> **YOUR OBJECTIVE**
Please output the lines shown below exactly as they appear.

* * *

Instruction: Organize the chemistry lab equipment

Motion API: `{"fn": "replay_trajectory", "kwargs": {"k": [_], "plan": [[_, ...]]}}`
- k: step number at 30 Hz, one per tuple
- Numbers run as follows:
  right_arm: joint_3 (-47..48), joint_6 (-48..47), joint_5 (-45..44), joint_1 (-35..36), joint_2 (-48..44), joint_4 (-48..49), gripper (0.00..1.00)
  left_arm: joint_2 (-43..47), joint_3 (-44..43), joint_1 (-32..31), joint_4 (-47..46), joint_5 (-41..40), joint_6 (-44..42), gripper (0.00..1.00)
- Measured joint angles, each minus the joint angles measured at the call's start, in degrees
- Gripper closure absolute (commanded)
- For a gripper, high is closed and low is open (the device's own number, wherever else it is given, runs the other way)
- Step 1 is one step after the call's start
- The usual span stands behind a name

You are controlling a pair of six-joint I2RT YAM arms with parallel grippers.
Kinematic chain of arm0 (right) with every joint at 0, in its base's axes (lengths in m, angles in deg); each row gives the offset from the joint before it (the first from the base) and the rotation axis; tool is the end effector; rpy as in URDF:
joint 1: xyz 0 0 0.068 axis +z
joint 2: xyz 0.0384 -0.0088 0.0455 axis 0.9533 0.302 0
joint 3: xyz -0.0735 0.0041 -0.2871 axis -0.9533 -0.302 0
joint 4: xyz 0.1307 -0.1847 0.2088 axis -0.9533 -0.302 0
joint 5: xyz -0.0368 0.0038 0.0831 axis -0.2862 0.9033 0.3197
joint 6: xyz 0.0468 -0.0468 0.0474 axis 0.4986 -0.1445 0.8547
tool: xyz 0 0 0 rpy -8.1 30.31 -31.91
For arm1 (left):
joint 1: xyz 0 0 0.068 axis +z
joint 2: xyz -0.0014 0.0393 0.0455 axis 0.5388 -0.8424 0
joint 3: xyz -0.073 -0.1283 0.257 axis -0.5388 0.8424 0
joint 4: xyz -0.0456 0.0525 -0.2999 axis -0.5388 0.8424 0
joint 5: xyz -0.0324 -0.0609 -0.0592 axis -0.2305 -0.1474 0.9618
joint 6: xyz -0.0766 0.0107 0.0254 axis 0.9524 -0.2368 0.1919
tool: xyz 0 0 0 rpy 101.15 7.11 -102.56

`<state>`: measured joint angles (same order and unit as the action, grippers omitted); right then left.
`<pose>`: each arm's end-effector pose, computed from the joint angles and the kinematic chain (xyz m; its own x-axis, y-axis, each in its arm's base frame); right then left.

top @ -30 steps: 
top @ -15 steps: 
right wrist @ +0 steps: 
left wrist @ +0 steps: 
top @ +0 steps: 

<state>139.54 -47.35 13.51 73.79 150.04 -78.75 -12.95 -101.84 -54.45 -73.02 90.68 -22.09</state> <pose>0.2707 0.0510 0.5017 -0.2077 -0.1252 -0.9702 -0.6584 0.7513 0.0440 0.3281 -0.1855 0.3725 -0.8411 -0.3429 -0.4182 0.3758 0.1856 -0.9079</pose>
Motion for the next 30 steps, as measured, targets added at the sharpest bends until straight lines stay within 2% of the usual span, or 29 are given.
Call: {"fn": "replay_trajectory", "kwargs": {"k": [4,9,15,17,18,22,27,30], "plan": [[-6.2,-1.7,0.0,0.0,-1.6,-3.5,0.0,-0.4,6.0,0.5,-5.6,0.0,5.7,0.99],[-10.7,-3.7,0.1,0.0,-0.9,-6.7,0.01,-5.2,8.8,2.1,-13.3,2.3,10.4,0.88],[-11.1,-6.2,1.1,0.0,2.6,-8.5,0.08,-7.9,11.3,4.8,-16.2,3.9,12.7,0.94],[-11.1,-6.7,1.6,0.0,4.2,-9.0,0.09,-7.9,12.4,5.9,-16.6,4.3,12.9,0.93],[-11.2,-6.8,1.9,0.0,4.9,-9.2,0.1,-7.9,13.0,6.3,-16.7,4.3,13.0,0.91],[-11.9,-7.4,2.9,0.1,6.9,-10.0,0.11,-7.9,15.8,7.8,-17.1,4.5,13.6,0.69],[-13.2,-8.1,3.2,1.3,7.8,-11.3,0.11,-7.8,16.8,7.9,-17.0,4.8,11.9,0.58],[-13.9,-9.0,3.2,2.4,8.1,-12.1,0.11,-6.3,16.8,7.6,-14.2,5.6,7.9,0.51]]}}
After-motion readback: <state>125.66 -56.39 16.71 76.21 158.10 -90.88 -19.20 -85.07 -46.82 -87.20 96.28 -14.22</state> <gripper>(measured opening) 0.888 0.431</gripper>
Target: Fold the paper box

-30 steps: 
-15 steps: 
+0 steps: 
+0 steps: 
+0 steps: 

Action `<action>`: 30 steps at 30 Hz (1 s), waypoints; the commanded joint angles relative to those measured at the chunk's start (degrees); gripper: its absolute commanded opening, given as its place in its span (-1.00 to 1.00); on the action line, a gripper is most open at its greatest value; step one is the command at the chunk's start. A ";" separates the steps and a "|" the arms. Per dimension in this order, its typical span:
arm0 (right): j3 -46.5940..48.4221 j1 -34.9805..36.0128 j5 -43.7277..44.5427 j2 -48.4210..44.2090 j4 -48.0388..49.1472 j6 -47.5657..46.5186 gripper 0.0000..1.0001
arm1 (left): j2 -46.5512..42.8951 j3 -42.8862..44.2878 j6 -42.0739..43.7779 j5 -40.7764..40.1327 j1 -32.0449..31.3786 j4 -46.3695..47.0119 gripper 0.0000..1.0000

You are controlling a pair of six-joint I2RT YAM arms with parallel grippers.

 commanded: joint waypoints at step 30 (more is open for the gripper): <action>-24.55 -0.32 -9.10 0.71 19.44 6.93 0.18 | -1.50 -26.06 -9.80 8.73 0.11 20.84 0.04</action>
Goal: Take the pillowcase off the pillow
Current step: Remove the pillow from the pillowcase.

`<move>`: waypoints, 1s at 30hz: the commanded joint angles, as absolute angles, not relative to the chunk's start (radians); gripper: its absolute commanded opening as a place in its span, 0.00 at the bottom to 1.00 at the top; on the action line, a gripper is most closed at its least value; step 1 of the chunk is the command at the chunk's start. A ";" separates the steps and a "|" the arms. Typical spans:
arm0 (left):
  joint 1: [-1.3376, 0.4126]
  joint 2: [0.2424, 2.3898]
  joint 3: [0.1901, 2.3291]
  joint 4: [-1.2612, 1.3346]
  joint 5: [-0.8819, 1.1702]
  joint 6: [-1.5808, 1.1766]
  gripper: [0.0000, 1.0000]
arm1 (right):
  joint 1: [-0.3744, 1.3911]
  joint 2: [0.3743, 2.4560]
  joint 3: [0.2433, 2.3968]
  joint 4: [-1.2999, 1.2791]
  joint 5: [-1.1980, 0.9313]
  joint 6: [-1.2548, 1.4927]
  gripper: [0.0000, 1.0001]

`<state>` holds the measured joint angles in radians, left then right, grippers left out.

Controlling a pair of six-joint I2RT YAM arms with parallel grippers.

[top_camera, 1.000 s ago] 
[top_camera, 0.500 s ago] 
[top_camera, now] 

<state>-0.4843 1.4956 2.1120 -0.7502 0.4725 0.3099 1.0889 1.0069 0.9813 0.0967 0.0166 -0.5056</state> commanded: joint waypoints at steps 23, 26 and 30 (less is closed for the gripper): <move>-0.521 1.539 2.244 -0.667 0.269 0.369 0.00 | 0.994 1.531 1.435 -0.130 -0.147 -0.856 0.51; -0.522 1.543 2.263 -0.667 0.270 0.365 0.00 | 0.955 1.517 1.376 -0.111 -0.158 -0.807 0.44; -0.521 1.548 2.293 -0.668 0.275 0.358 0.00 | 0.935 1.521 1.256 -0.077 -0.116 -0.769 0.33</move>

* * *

> **EXERCISE ANSWER**
Instruction: Organize the chemistry lab equipment

Motion API: `{"fn": "replay_trajectory", "kwargs": {"k": [_], "plan": [[_, ...]]}}`
- k: step number at 30 Hz, one per tuple
- Numbers run as follows:
  right_arm: joint_3 (-47..48), joint_6 (-48..47), joint_5 (-45..44), joint_1 (-35..36), joint_2 (-48..44), joint_4 (-48..49), gripper (0.00..1.00)
  left_arm: joint_2 (-43..47), joint_3 (-44..43), joint_1 (-32..31), joint_4 (-47..46), joint_5 (-41..40), joint_6 (-44..42), gripper (0.00..1.00)
- Measured joint angles, each minus the joint angles measured at the call's start, in degrees
- Gripper closure absolute (commanded)
- For a gripper, high is closed and low is open (the device's own number, wherever else it is given, runs the other way)
- Step 1 is one step after the call's start
- The usual span stands behind a name

You are controlling a pair of six-joint I2RT YAM arms with parallel grippers.
Kinematic chain of arm0 (right) with every joint at 0, in its base's axes (lengths in m, angles in deg); each row gives the offset from the joint before it (the first from the base) and the rotation axis; tool is the end effector; rpy as in URDF:
joint 1: xyz 0 0 0.068 axis +z
joint 2: xyz 0.0384 -0.0088 0.0455 axis 0.9533 0.302 0
joint 3: xyz -0.0735 0.0041 -0.2871 axis -0.9533 -0.302 0
joint 4: xyz 0.1307 -0.1847 0.2088 axis -0.9533 -0.302 0
joint 5: xyz -0.0368 0.0038 0.0831 axis -0.2862 0.9033 0.3197
joint 6: xyz 0.0468 -0.0468 0.0474 axis 0.4986 -0.1445 0.8547
tool: xyz 0 0 0 rpy -8.1 30.31 -31.91
For arm1 (left):
joint 1: xyz 0 0 0.068 axis +z
joint 2: xyz -0.0014 0.0393 0.0455 axis 0.5388 -0.8424 0
joint 3: xyz -0.073 -0.1283 0.257 axis -0.5388 0.8424 0
joint 4: xyz -0.0456 0.0525 -0.2999 axis -0.5388 0.8424 0
joint 5: xyz -0.0324 -0.0609 -0.0592 axis -0.2305 -0.1474 0.9618
joint 6: xyz -0.0766 0.0107 0.0254 axis 0.9524 -0.2368 0.1919
tool: xyz 0 0 0 rpy 101.15 7.11 -102.56

`<state>`: measured joint angles (same order and unit as the action, grippers omitted); right then left.
`<pose>`: each arm's end-effector pose, computed from the joint angles and the kinematic chain (xyz m; its own x-axis, y-axis, each in its arm's base frame); right then left.

top @ -30 steps: 
top @ -15 steps: 
right wrist @ +0 steps: 
left wrist @ +0 steps: 
top @ +0 steps: 

<state>139.54 -47.35 13.51 73.79 150.04 -78.75 -12.95 -101.84 -54.45 -73.02 90.68 -22.09</state> <pose>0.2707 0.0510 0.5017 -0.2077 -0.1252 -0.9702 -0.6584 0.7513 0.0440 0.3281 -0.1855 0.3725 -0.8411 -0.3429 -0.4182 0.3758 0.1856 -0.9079</pose>
Motion for the next 30 steps, as measured, targets added at the sharpest bends until straight lines stay within 2% of the usual span, or 29 are given.
Call: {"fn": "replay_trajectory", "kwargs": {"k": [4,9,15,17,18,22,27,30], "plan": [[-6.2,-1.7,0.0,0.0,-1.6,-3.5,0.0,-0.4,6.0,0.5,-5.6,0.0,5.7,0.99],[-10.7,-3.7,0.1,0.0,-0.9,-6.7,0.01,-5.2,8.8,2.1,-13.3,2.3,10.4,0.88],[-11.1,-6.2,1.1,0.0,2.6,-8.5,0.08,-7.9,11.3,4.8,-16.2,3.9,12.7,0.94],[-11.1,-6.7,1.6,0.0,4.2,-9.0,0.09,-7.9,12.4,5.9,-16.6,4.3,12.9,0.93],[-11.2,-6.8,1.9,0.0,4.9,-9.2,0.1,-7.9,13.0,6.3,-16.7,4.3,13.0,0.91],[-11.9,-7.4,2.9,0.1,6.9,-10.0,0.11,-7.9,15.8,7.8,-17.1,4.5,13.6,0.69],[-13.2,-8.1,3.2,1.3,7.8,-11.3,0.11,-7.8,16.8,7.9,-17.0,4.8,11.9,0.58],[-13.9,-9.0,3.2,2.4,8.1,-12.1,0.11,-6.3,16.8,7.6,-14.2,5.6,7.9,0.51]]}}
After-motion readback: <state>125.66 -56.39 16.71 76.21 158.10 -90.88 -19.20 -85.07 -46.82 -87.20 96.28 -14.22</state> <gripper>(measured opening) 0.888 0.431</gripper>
Target: Fold the paper box

-30 steps: 
-15 steps: 
+0 steps: 
+0 steps: 
+0 steps: 

Action `<action>`: 30 steps at 30 Hz (1 s), waypoints; the commanded joint angles relative to those measured at the chunk's start (degrees); gripper: its absolute commanded opening, given as its place in its span (-1.00 to 1.00); on the action line, a gripper is most open at its greatest value; step one is the command at the chunk's start. A ";" separates the steps and a "|" the arms. Per dimension in this order, its typical span:
arm0 (right): j3 -46.5940..48.4221 j1 -34.9805..36.0128 j5 -43.7277..44.5427 j2 -48.4210..44.2090 j4 -48.0388..49.1472 j6 -47.5657..46.5186 gripper 0.0000..1.0001
arm1 (left): j2 -46.5512..42.8951 j3 -42.8862..44.2878 j6 -42.0739..43.7779 j5 -40.7764..40.1327 j1 -32.0449..31.3786 j4 -46.3695..47.0119 gripper 0.0000..1.0000

You are controlling a pair of six-joint I2RT YAM arms with parallel grippers.

 commanded: joint waypoints at step 30 (more is open for the gripper): <action>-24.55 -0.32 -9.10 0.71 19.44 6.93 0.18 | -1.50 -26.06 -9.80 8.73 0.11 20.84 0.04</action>
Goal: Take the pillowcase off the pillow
Current step: Remove the pillow from the pillowcase.

`<move>`: waypoints, 1s at 30hz: the commanded joint angles, as absolute angles, not relative to the chunk's start (radians); gripper: its absolute commanded opening as a place in its span, 0.00 at the bottom to 1.00 at the top; on the action line, a gripper is most closed at its least value; step 1 of the chunk is the command at the chunk's start. A ";" separates the steps and a "|" the arms. Typical spans:
arm0 (left):
  joint 1: [-1.3376, 0.4126]
  joint 2: [0.2424, 2.3898]
  joint 3: [0.1901, 2.3291]
  joint 4: [-1.2612, 1.3346]
  joint 5: [-0.8819, 1.1702]
  joint 6: [-1.5808, 1.1766]
  gripper: [0.0000, 1.0000]
arm1 (right):
  joint 1: [-0.3744, 1.3911]
  joint 2: [0.3743, 2.4560]
  joint 3: [0.2433, 2.3968]
  joint 4: [-1.2999, 1.2791]
  joint 5: [-1.1980, 0.9313]
  joint 6: [-1.2548, 1.4927]
  gripper: [0.0000, 1.0001]

`<state>` holds the measured joint angles in radians, left then right, grippers left out.

Controlling a pair of six-joint I2RT YAM arms with parallel grippers.

[top_camera, 1.000 s ago] 
[top_camera, 0.500 s ago] 
[top_camera, now] 

<state>-0.4843 1.4956 2.1120 -0.7502 0.4725 0.3099 1.0889 1.0069 0.9813 0.0967 0.0166 -0.5056</state> commanded: joint waypoints at steps 23, 26 and 30 (less is closed for the gripper): <move>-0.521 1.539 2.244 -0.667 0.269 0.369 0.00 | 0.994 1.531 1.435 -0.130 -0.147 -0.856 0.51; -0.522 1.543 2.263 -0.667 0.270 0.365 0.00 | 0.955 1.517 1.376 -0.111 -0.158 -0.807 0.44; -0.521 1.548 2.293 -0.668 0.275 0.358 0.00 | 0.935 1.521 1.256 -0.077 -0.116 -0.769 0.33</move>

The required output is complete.